• _WHAT TO DO_
Please copy out the listing below in full and exactly.

• _SUPPLIED DATA_
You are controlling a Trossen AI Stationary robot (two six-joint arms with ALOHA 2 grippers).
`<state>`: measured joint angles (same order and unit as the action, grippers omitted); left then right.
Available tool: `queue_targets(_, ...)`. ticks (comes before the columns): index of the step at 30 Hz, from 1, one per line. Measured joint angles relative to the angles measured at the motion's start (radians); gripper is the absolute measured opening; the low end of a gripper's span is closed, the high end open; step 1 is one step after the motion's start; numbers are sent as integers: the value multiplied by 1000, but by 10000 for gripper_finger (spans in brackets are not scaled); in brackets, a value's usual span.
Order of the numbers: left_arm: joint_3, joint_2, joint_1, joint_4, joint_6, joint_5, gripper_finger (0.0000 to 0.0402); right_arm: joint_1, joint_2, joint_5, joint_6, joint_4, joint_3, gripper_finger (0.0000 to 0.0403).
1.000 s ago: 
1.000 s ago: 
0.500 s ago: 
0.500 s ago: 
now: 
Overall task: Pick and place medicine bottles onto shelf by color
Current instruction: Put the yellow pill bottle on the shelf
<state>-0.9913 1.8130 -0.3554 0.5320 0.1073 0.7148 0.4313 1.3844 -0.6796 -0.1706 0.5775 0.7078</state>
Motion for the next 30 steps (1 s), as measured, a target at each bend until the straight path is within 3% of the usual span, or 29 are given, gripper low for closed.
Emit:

• _RESPONSE BELOW_
You are controlling a Trossen AI Stationary robot (two six-joint arms with ALOHA 2 grippers).
`<state>`: measured joint angles (same order and unit as the action, grippers omitted); left then right.
Available tool: `queue_targets(_, ...)`. ticks (comes before the columns): index of the step at 30 Hz, from 1, one per line. Measured joint angles relative to the angles measured at the motion's start (radians); gripper is the absolute measured opening; the low end of a gripper's span is closed, the high end open; step 1 is one step after the motion's start; numbers are sent as integers: the value multiplied by 1000, but by 10000 for gripper_finger (spans in brackets are not scaled); in brackets, a value's usual span.
Order of the numbers: left_arm: joint_3, joint_2, joint_1, joint_4, joint_6, joint_5, gripper_finger (0.0000 to 0.0402); right_arm: joint_1, joint_2, joint_5, joint_6, joint_4, joint_3, gripper_finger (0.0000 to 0.0403).
1.000 s ago: 
1.000 s ago: 
0.500 s ago: 
0.500 s ago: 
now: 
Overall task: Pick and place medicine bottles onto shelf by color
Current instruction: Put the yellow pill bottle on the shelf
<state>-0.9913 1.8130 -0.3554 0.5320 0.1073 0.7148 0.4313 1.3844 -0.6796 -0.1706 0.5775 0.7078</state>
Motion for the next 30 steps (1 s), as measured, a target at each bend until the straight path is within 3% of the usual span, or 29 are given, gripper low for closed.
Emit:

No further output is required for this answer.